### Prompt
The needed output is the run of lines below from the one containing "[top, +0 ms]" through the one containing "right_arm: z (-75", copied exactly and free of pictures.

* * * * * * * * *

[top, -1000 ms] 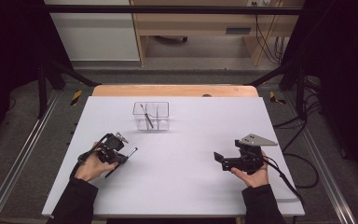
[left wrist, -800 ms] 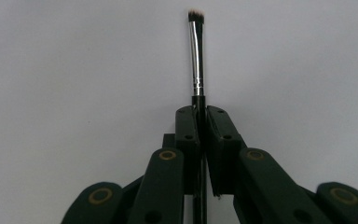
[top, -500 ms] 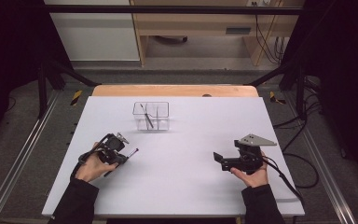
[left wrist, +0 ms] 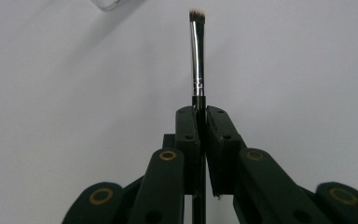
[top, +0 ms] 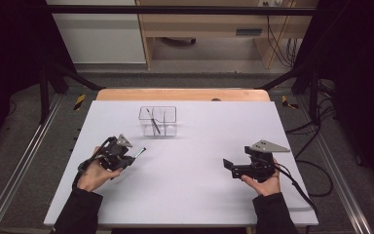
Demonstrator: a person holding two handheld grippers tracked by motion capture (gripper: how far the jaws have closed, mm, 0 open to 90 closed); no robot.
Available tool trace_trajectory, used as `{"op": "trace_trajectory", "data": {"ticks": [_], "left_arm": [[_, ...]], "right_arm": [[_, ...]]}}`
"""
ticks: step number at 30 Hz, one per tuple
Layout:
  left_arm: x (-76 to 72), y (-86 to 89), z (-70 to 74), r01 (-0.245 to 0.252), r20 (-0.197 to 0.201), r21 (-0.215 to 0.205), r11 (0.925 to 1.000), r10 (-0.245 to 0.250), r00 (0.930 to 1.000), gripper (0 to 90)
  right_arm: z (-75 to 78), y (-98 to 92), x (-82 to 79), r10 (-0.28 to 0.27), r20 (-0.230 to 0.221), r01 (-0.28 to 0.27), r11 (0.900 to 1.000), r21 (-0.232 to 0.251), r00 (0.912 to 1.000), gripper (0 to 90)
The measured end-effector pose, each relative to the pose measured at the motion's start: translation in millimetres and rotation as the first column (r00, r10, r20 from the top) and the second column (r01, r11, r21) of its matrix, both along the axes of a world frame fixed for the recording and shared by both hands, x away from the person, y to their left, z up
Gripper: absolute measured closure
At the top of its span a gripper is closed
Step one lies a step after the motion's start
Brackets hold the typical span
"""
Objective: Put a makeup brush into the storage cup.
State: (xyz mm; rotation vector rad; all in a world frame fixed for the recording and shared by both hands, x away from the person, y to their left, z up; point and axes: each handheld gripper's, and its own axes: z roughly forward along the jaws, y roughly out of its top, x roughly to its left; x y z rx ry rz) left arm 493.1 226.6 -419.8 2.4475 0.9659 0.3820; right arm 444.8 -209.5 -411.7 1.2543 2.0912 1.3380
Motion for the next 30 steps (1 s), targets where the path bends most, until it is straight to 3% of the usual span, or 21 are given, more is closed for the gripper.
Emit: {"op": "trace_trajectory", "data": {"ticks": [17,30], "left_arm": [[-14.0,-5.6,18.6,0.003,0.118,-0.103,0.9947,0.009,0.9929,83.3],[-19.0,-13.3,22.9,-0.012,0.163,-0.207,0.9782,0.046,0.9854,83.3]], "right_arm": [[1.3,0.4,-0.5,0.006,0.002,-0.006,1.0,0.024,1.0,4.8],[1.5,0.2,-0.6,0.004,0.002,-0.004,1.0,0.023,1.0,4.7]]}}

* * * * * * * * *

### Exercise output
[top, +0 ms] 
Demonstrator: a person holding two handheld grippers tracked by motion capture (gripper: how far the jaws have closed, mm, 0 open to 90 closed); no robot.
Available tool trace_trajectory, used as `{"op": "trace_trajectory", "data": {"ticks": [_], "left_arm": [[_, ...]], "right_arm": [[_, ...]]}}`
"""
ticks: step number at 30 Hz, one per tuple
Layout:
  left_arm: x (-76 to 72), y (-86 to 89), z (-70 to 74), r01 (-0.245 to 0.252), r20 (-0.197 to 0.201), r21 (-0.215 to 0.205), r11 (0.925 to 1.000), r10 (-0.245 to 0.250), r00 (0.930 to 1.000), gripper (0 to 90)
  right_arm: z (-75 to 78), y (-98 to 92), x (-82 to 79), r10 (-0.28 to 0.27), r20 (-0.230 to 0.221), r01 (-0.28 to 0.27), r11 (0.900 to 1.000), r21 (-0.232 to 0.251), r00 (0.912 to 1.000), gripper (0 to 90)

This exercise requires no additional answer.